我有一个numpy数组,如下所示:
x = np.array([[1,2,3],[4,5,6],[7,8,9]])
我需要创建一个函数,我们将其命名为“neighbors”,输入参数如下:
- x:numpy二维数组
- (i,j):二维数组中元素的索引
- d:邻域半径
作为输出,我想得到像元i,j
在给定距离d
下的邻居。
neighbors(im, i, j, d=1) with i = 1 and j = 1 (element value = 5)

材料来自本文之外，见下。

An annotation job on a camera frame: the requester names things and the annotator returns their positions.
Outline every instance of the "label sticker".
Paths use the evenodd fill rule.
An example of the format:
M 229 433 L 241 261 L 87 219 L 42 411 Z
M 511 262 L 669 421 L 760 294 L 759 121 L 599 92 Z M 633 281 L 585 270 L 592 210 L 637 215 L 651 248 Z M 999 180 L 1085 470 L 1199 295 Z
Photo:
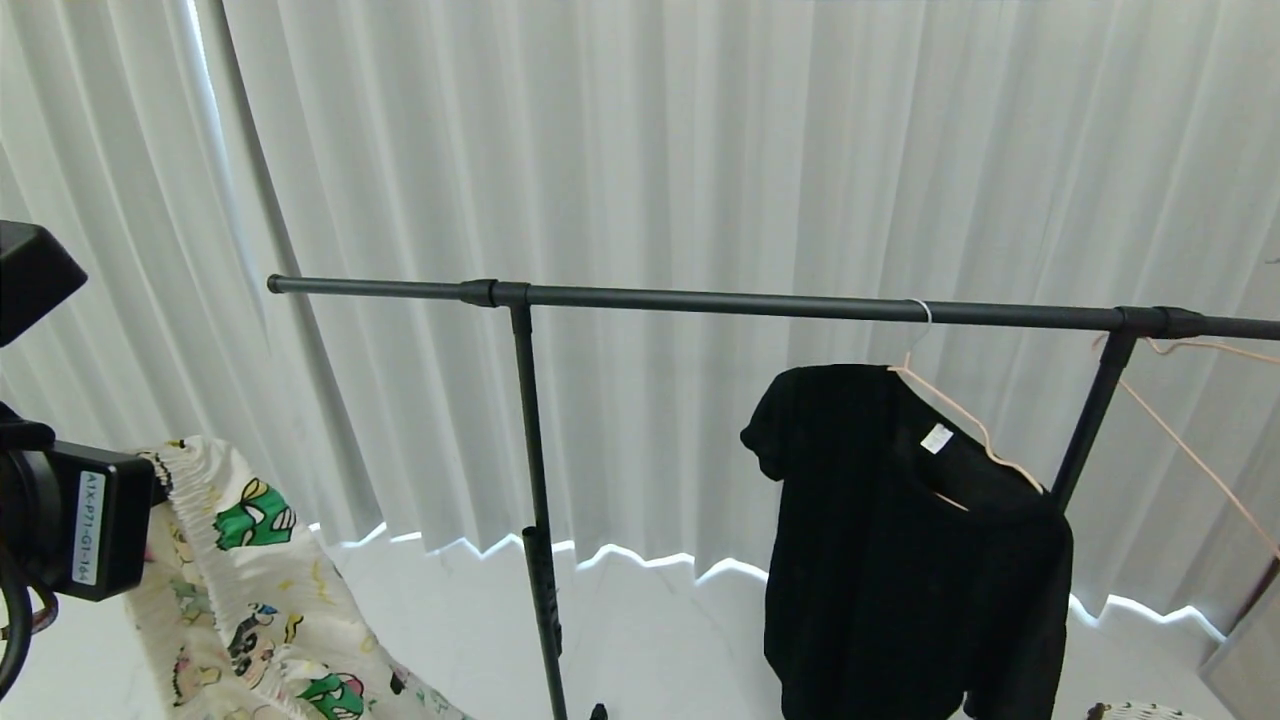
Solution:
M 933 425 L 933 429 L 929 430 L 929 434 L 924 436 L 924 439 L 920 441 L 920 447 L 937 455 L 938 451 L 942 450 L 942 446 L 945 446 L 947 441 L 951 439 L 952 434 L 955 433 L 943 428 L 942 424 L 940 423 L 937 425 Z
M 79 505 L 76 507 L 76 551 L 72 560 L 72 582 L 97 584 L 97 548 L 102 537 L 102 505 L 106 497 L 106 475 L 81 473 Z

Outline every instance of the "curtain fold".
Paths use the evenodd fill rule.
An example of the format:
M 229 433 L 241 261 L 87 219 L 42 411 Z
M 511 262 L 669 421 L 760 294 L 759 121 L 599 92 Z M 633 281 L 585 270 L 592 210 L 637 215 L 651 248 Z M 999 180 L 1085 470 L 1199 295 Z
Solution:
M 262 297 L 271 272 L 1280 309 L 1276 4 L 197 0 L 192 32 L 173 5 L 133 26 L 146 47 L 154 12 L 102 8 L 5 4 L 4 72 L 60 119 L 6 97 L 0 187 L 40 204 L 0 208 L 81 233 L 101 278 L 5 354 L 9 392 L 101 442 L 243 438 L 332 539 L 488 547 L 531 521 L 509 323 Z M 55 37 L 81 17 L 90 37 Z M 736 436 L 769 379 L 924 332 L 534 320 L 556 538 L 701 569 L 768 566 L 778 488 Z M 913 363 L 1047 484 L 1092 341 L 940 327 Z M 1272 368 L 1139 348 L 1126 378 L 1280 530 Z M 1267 561 L 1231 512 L 1117 396 L 1070 510 L 1076 594 L 1225 626 Z

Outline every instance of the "clothes hanger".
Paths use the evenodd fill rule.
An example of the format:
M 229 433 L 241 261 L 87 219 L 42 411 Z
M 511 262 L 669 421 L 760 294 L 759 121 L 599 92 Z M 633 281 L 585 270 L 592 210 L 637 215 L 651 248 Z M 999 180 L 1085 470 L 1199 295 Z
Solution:
M 1102 342 L 1102 340 L 1106 337 L 1107 337 L 1106 333 L 1100 334 L 1093 341 L 1093 350 L 1097 350 L 1098 343 Z M 1147 345 L 1149 345 L 1151 348 L 1155 350 L 1157 355 L 1169 355 L 1170 352 L 1178 350 L 1179 347 L 1207 347 L 1211 350 L 1233 352 L 1235 355 L 1240 355 L 1242 357 L 1249 357 L 1251 360 L 1261 360 L 1263 363 L 1280 365 L 1280 357 L 1272 357 L 1271 355 L 1262 355 L 1258 352 L 1249 352 L 1248 350 L 1233 347 L 1222 342 L 1180 340 L 1176 342 L 1171 342 L 1166 347 L 1161 348 L 1158 345 L 1156 345 L 1155 340 L 1149 337 L 1146 340 Z M 1276 539 L 1271 537 L 1271 533 L 1268 533 L 1266 528 L 1262 527 L 1262 523 L 1260 523 L 1258 519 L 1253 516 L 1253 512 L 1249 512 L 1249 509 L 1244 506 L 1244 502 L 1240 501 L 1240 498 L 1236 497 L 1234 492 L 1231 492 L 1231 488 L 1226 484 L 1225 480 L 1222 480 L 1221 475 L 1215 473 L 1213 469 L 1210 468 L 1208 464 L 1204 462 L 1201 459 L 1201 456 L 1197 455 L 1196 451 L 1190 448 L 1189 445 L 1187 445 L 1187 441 L 1184 441 L 1181 436 L 1174 432 L 1174 428 L 1171 428 L 1169 423 L 1166 423 L 1165 419 L 1161 418 L 1160 414 L 1156 413 L 1156 410 L 1146 400 L 1143 400 L 1143 397 L 1138 395 L 1135 389 L 1133 389 L 1133 386 L 1125 382 L 1124 378 L 1120 378 L 1120 387 L 1123 387 L 1125 392 L 1128 392 L 1129 396 L 1138 402 L 1138 406 L 1140 406 L 1143 410 L 1147 411 L 1148 415 L 1151 415 L 1151 419 L 1155 420 L 1156 424 L 1160 425 L 1160 429 L 1165 430 L 1165 434 L 1167 434 L 1178 445 L 1178 447 L 1181 448 L 1181 451 L 1185 452 L 1187 456 L 1192 459 L 1192 462 L 1194 462 L 1201 470 L 1204 471 L 1206 475 L 1210 477 L 1211 480 L 1213 480 L 1215 484 L 1217 484 L 1219 489 L 1221 489 L 1226 495 L 1226 498 L 1231 502 L 1231 505 L 1235 506 L 1235 510 L 1244 516 L 1244 520 L 1248 521 L 1249 525 L 1253 525 L 1254 532 L 1257 532 L 1258 536 L 1262 537 L 1263 542 L 1267 543 L 1267 550 L 1270 550 L 1271 553 L 1276 556 L 1276 560 L 1280 560 L 1280 543 L 1276 543 Z
M 920 341 L 924 340 L 924 336 L 929 334 L 929 332 L 933 329 L 933 310 L 929 307 L 929 304 L 925 302 L 925 301 L 923 301 L 923 300 L 916 300 L 914 297 L 910 297 L 909 300 L 911 302 L 918 304 L 920 307 L 924 307 L 924 314 L 928 318 L 928 327 L 924 329 L 924 334 L 922 334 L 920 337 L 915 338 L 915 342 L 913 342 L 911 347 L 908 348 L 906 356 L 902 357 L 902 364 L 901 365 L 890 365 L 888 370 L 891 373 L 897 373 L 899 375 L 904 375 L 904 377 L 908 377 L 908 378 L 915 380 L 922 387 L 924 387 L 925 389 L 928 389 L 929 392 L 932 392 L 938 400 L 946 402 L 956 413 L 960 413 L 961 415 L 964 415 L 965 418 L 968 418 L 970 423 L 973 423 L 974 425 L 978 425 L 978 429 L 982 430 L 982 446 L 983 446 L 983 450 L 987 451 L 987 459 L 991 460 L 992 462 L 997 464 L 997 465 L 1004 465 L 1005 468 L 1010 468 L 1012 470 L 1016 470 L 1018 474 L 1021 475 L 1028 483 L 1030 483 L 1032 487 L 1036 488 L 1037 492 L 1039 492 L 1041 495 L 1044 495 L 1044 486 L 1039 484 L 1036 480 L 1036 478 L 1033 478 L 1032 474 L 1027 471 L 1025 468 L 1023 468 L 1021 465 L 1019 465 L 1016 462 L 1010 462 L 1009 460 L 1004 460 L 1004 459 L 1001 459 L 1001 457 L 998 457 L 996 455 L 996 452 L 991 448 L 991 432 L 987 430 L 987 425 L 982 424 L 982 420 L 979 420 L 972 413 L 969 413 L 968 410 L 965 410 L 959 402 L 956 402 L 955 400 L 951 400 L 951 397 L 948 397 L 947 393 L 945 393 L 941 389 L 933 387 L 928 380 L 925 380 L 920 375 L 915 374 L 915 370 L 911 369 L 911 351 L 915 350 L 915 346 L 919 345 Z M 951 505 L 955 505 L 956 507 L 964 507 L 963 505 L 952 501 L 951 498 L 943 497 L 941 495 L 938 497 L 942 497 L 943 500 L 946 500 Z

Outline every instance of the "hanger hook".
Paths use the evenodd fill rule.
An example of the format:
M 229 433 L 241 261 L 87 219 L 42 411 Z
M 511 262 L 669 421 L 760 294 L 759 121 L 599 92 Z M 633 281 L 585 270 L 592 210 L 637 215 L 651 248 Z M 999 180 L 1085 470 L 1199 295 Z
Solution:
M 902 359 L 904 368 L 911 366 L 911 354 L 915 352 L 915 347 L 920 345 L 920 341 L 924 340 L 924 337 L 928 336 L 929 332 L 933 329 L 933 309 L 929 307 L 929 304 L 918 297 L 908 297 L 908 300 L 915 302 L 920 307 L 924 307 L 924 316 L 927 318 L 928 325 L 924 328 L 924 332 L 920 333 L 920 337 L 915 338 L 915 341 L 911 342 L 911 347 L 906 350 L 906 357 Z

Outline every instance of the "shirt sleeve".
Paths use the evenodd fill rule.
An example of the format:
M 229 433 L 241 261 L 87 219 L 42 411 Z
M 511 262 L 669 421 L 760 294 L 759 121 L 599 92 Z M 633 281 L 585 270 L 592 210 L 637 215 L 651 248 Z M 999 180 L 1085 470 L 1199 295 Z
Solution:
M 760 461 L 760 471 L 781 480 L 790 471 L 788 450 L 794 432 L 795 395 L 799 375 L 795 369 L 773 378 L 769 389 L 755 406 L 751 421 L 739 434 L 742 445 Z
M 1066 653 L 1066 615 L 1071 597 L 1071 530 L 1044 584 L 1030 596 L 1021 632 L 965 698 L 975 720 L 1051 720 Z

我应该得到以下值的指数:[1,2,3,4,6,7,8,9]
.我希望我说得很清楚。有没有像scipy这样的库处理这个问题?
我已经做了一些工作,但这是一个粗略的解决方案。
def pixel_neighbours(self, p):
rows, cols = self.im.shape
i, j = p[0], p[1]
rmin = i - 1 if i - 1 >= 0 else 0
rmax = i + 1 if i + 1 < rows else i
cmin = j - 1 if j - 1 >= 0 else 0
cmax = j + 1 if j + 1 < cols else j
neighbours = []
for x in xrange(rmin, rmax + 1):
for y in xrange(cmin, cmax + 1):
neighbours.append([x, y])
neighbours.remove([p[0], p[1]])
return neighbours
我该如何改进这一点?
7条答案
按热度按时间bybem2ql1#
请查看
scipy.ndimage.generic_filter
.例如:
默认情况下,它将“反映”边界处的值。您可以使用
mode
关键字参数来控制这一点。然而,如果你想做这样的事情,你很有可能把你的问题表达成某种卷积,如果是这样,把它分解成卷积步骤并使用更优化的函数会快得多(例如,大多数
scipy.ndimage
)。wlp8pajw2#
EDIT:啊废话,我的答案只是写
im[i-d:i+d+1, j-d:j+d+1].flatten()
,但写在一个无法理解的方式:)古老的推拉窗技巧可能会在这里有所帮助:
这里没有做任何计时,但这个版本可能有合理的性能。
欲了解更多信息,请在网上搜索短语“滚动窗口numpy”或“滑动窗口numpy”。
xxls0lw83#
通过使用
max
和min
,可以处理上界和下界的像素:qni6mghb4#
我不知道有什么库函数可以实现这一点,但是您可以使用numpy强大的切片功能轻松地自己编写这样的代码:
当然,您应该执行一些范围检查,以避免越界访问。
ws51t4hk5#
我同意乔·金顿的回答,只是增加了脚印
或者用于例如更大/不同的覆盖区。
xmjla07d6#
是否可能在SciPy中使用KDTree?
nqwrtyyt7#
我们首先使用numpy初始化感兴趣的矩阵。
我们的邻居是距离的函数,例如,我们可能对距离为2的邻居感兴趣,这告诉我们应该如何填充矩阵x。我们选择用零填充,但您可以用任何您喜欢的填充,可能是行/列的平均值、众数、中值
我们用
x_padded
矩阵求出x
中任意值的邻居,设(i,j)
和(s,t)
分别是x
和x_padded
的索引,现在我们需要将(i,j)
转换为(s,t)
,以求出(i,j)
的邻居请注意!!!索引
(i,j)
指向您希望在矩阵x
中获取其相邻元素的任何值人们可能希望对矩阵
x
中的每个点进行迭代,获得其邻居,并使用邻居进行计算,例如在图像处理中,与核进行卷积。